Only the lines from the beginning of the data through the one with "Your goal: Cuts" belong in the answer, each retyped exactly, with pictures left out.
-.-.-
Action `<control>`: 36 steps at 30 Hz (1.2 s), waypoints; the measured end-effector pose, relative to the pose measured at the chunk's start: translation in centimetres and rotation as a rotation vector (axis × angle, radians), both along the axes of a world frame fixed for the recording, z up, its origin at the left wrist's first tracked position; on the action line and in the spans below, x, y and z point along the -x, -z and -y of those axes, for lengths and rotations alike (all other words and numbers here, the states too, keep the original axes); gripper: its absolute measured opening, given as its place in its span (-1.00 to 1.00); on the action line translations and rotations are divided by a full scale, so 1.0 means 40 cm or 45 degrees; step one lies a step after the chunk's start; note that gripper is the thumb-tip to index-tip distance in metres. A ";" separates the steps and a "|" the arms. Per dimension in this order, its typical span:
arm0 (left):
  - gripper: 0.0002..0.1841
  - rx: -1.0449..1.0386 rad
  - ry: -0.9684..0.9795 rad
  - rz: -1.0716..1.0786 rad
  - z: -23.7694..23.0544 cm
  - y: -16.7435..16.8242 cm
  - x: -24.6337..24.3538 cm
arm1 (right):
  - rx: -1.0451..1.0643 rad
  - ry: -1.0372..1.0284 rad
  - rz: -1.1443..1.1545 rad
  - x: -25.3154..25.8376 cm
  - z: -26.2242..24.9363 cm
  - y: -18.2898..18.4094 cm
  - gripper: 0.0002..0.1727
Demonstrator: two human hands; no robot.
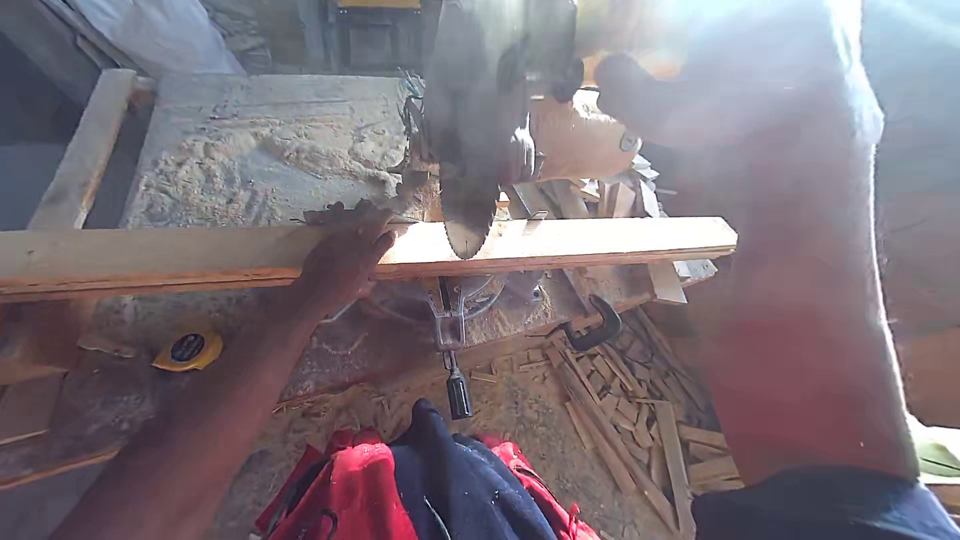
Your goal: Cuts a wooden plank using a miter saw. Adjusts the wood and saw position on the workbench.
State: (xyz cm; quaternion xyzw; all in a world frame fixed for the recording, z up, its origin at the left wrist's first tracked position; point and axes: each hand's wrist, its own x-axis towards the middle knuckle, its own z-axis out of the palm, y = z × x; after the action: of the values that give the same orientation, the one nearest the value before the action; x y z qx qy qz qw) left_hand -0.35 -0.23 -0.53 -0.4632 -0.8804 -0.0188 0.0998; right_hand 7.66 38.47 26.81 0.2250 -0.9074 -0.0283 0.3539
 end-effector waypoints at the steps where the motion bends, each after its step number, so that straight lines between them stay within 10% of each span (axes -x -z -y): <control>1: -0.03 -0.014 0.002 -0.002 0.001 0.006 0.001 | -0.013 0.162 0.058 -0.071 0.064 0.003 -0.55; 4: 0.03 -0.023 0.013 -0.004 0.006 0.014 -0.001 | 0.055 0.520 0.313 -0.208 0.242 -0.009 -0.45; 22: 0.00 -0.066 0.078 -0.126 0.010 0.021 0.005 | 0.147 0.385 0.097 -0.223 0.240 0.068 -0.57; 27: 0.13 0.028 0.080 -0.037 0.000 -0.028 -0.010 | 0.181 0.564 0.826 -0.309 0.347 0.049 -0.62; 32: 0.14 0.066 0.085 -0.077 -0.007 -0.024 -0.002 | 0.070 0.392 0.058 -0.229 0.238 0.081 -0.59; 36: 0.13 0.055 0.093 -0.057 -0.002 -0.011 0.001 | 0.065 0.582 0.563 -0.296 0.315 0.051 -0.63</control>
State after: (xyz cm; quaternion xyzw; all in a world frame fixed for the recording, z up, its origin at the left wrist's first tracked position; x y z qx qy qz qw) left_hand -0.38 -0.13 -0.09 -0.4975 -0.8606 0.0069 0.1086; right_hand 19.48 25.86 24.79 0.0071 -0.9898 -0.0346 0.1381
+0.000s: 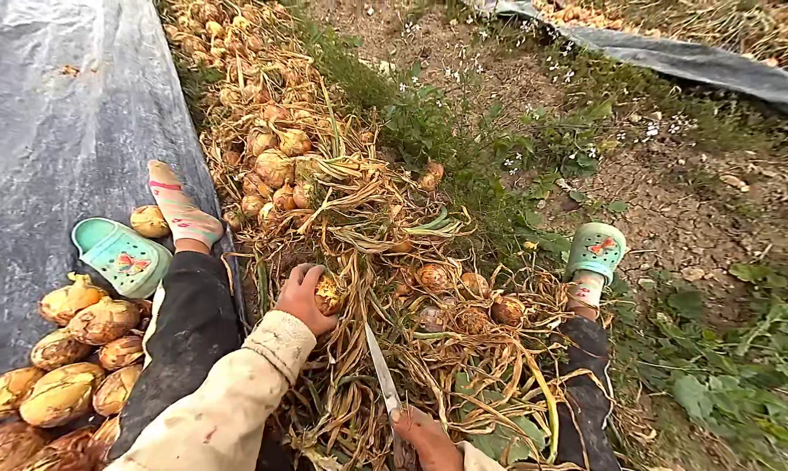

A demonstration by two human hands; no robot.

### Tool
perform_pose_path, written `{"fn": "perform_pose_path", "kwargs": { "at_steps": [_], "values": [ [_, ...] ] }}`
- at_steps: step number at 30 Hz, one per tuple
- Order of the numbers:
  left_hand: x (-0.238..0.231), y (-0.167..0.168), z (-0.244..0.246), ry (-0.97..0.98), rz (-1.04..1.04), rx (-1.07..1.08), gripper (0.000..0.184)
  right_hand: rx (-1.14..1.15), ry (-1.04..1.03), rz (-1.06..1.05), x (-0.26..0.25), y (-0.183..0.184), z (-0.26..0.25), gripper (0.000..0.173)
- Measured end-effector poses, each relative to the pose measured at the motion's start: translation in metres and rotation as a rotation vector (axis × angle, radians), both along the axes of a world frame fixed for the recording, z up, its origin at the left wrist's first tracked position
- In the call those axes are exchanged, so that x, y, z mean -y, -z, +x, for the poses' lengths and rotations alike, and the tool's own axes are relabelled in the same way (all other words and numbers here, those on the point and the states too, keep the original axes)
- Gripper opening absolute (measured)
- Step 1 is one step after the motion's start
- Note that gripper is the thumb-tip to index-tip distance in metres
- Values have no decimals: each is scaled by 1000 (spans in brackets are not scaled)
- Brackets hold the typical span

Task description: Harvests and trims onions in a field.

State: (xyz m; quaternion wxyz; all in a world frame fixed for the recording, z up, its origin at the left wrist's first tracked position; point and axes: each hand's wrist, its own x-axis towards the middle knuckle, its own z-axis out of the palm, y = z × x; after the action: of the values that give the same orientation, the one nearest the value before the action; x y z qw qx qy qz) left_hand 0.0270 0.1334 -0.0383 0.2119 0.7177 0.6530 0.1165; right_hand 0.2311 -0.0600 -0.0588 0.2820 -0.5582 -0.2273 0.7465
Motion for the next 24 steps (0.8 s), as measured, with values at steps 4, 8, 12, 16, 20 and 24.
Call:
{"fn": "perform_pose_path", "kwargs": {
  "at_steps": [4, 8, 12, 16, 20, 24],
  "values": [
    [43, -36, -10, 178, 205, 89, 94, 96, -72, 185, -12, -2, -9, 42],
    [83, -42, -8, 278, 354, 175, 94, 366, -9, 556, -36, -23, -10, 78],
    [104, -42, 1, 342, 457, 168, 91, 530, -34, 813, -53, -47, -7, 68],
    [104, -36, 2, 376, 595, 101, 88, 567, -1, 920, -50, -41, -11, 49],
    [108, -28, 2, 349, 606, 52, 87, 504, -57, 772, -51, -38, -11, 45],
    [97, -23, -1, 146, 498, 79, 88, 229, -187, 520, -42, -37, -12, 40]
  ]
}}
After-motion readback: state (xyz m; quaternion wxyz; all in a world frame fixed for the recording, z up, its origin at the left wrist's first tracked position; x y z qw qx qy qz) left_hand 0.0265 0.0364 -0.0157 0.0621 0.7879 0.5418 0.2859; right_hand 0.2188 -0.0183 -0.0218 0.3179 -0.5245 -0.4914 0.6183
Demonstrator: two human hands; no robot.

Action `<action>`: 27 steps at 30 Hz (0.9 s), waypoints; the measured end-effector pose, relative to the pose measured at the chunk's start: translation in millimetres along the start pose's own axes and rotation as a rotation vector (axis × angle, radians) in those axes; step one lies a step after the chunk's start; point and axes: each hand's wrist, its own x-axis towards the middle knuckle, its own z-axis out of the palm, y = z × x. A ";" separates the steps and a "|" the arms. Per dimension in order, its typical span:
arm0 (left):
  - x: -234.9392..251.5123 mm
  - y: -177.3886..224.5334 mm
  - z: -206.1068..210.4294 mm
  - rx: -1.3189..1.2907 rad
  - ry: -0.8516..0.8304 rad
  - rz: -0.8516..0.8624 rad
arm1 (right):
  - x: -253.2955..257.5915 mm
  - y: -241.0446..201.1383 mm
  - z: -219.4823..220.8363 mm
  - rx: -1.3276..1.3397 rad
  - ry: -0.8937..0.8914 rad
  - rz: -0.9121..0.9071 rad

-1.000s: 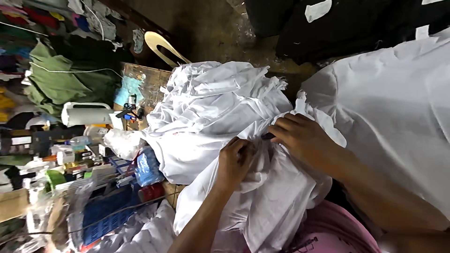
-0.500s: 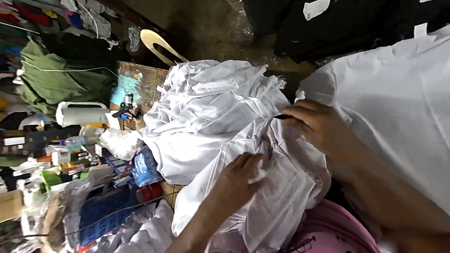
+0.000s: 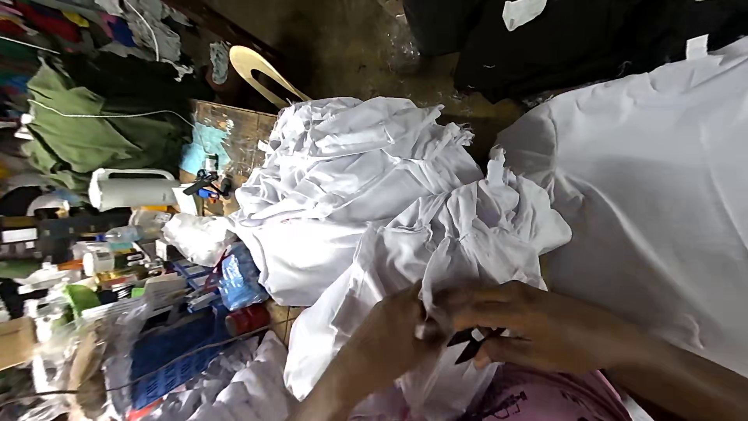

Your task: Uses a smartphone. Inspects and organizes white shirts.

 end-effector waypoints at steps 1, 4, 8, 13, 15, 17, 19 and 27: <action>-0.6 -8.6 0.9 0.027 0.087 -0.061 | -1.5 1.8 -1.2 -0.014 0.000 0.000; -5.0 -48.8 -20.6 0.173 0.381 -0.273 | -5.9 6.1 -10.3 -0.183 0.121 0.095; -4.1 -52.7 -30.2 0.263 0.665 -0.096 | -4.3 17.4 -25.5 -0.238 0.281 0.178; 58.4 -13.4 22.1 0.268 0.612 0.274 | 10.7 26.3 -30.3 -0.191 0.463 0.183; 81.7 -16.7 32.6 0.336 0.544 0.286 | 12.3 23.7 -33.8 -0.302 0.470 0.177; 90.3 -23.8 33.6 0.238 0.531 0.286 | 10.2 20.0 -38.4 -0.457 0.418 0.202; 86.7 -28.6 30.0 0.039 0.585 0.298 | 6.6 18.3 -44.1 -0.594 0.349 0.238; 65.7 -27.3 30.8 -0.082 0.697 0.314 | 29.6 21.7 -26.7 -0.928 0.198 0.146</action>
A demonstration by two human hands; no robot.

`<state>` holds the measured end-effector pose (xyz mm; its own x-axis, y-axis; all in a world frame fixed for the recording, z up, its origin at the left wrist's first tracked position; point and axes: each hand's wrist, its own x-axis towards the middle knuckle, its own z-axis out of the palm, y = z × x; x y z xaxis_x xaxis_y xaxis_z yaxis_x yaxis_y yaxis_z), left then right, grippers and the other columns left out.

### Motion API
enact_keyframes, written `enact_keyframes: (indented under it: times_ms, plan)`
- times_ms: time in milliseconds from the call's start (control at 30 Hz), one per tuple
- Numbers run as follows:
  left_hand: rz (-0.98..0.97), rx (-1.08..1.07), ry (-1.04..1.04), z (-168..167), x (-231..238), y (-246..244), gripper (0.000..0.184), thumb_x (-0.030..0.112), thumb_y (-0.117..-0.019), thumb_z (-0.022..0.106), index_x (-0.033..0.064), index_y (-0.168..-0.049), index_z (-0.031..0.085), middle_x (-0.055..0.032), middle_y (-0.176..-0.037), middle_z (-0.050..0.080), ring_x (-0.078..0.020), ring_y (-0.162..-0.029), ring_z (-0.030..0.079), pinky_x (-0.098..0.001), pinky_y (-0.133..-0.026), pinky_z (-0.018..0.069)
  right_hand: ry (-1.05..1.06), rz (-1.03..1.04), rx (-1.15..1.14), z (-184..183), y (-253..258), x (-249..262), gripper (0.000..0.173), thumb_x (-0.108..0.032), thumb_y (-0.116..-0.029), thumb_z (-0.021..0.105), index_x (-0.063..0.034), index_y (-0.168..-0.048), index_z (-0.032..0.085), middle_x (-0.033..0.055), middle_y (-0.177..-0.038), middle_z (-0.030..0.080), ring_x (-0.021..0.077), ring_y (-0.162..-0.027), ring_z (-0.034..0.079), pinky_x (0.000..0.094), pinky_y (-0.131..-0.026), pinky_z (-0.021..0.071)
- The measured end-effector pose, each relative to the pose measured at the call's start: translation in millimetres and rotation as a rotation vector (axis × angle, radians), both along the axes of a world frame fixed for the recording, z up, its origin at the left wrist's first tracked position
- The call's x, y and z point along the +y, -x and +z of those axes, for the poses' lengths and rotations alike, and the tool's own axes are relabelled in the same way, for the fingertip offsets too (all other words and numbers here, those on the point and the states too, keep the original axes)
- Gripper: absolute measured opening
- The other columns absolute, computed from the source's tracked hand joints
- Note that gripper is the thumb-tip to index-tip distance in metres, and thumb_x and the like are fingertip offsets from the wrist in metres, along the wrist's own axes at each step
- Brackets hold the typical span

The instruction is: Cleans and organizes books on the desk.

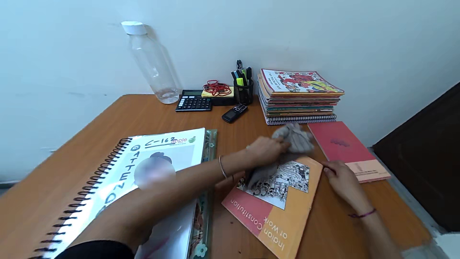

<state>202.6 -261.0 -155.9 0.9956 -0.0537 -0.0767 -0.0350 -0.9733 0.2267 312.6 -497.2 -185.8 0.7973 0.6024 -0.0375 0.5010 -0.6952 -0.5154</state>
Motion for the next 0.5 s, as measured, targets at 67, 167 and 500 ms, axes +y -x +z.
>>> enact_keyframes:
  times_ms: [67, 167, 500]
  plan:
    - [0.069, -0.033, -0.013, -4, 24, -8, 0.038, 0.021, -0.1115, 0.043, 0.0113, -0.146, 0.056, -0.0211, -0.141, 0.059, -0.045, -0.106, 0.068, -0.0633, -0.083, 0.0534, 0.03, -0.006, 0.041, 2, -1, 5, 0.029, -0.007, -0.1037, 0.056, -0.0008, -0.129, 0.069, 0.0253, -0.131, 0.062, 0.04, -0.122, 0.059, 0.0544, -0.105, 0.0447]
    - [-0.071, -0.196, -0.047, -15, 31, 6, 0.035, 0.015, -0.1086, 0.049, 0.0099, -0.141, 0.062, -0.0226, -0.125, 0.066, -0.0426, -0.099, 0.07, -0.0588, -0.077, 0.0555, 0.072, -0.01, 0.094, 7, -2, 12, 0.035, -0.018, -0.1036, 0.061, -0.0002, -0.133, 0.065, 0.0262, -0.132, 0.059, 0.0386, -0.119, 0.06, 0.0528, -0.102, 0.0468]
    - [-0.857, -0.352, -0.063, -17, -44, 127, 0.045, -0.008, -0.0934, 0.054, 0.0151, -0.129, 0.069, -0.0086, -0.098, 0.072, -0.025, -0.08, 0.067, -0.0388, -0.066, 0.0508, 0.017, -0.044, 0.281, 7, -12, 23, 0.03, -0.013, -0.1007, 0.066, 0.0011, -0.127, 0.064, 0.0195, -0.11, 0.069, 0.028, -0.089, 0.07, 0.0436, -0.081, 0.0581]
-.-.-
== Response to this task ==
Action `<control>`: 36 steps at 30 Hz (1.2 s), waypoints; the measured end-effector pose, relative to the pose measured at the chunk's start: translation in centimetres and rotation as a rotation vector (axis × angle, radians), both along the axes of a world frame fixed for the recording, z up, its origin at the left wrist's first tracked position; on the action line and in the spans below, x, y and z point along the -x, -z and -y of those axes, for lengths and rotations alike (all other words and numbers here, the states too, keep the original axes); gripper: its absolute measured opening, given as its place in its span (-1.00 to 1.00); on the action line translations and rotations are divided by a full scale, so 1.0 means 40 cm or 45 degrees; step one lies a step after the chunk's start; note that gripper is the thumb-tip to index-tip distance in metres. A ";" separates the steps and a "|" the arms. Per dimension in this order, its typical span:
arm0 (left):
  - gripper: 0.0002..0.1841
  - rx: -1.0449..1.0386 rad
  - ry: -0.9684..0.9795 rad
  - rz: -1.0716..1.0786 rad
  - z: -23.7694..23.0544 cm
  - y: -16.7435..16.8242 cm
  - x: -24.6337..24.3538 cm
arm1 (right):
  - rx: -1.0451..1.0643 rad
  - ry: -1.0372..1.0284 rad
  - rz: -1.1443..1.1545 rad
  - x: -25.3154..25.8376 cm
  - z: -26.2242..24.9363 cm
  - y: -18.2898..18.4094 cm
  - gripper: 0.0002..0.1727
Demonstrator: two human hands; no robot.
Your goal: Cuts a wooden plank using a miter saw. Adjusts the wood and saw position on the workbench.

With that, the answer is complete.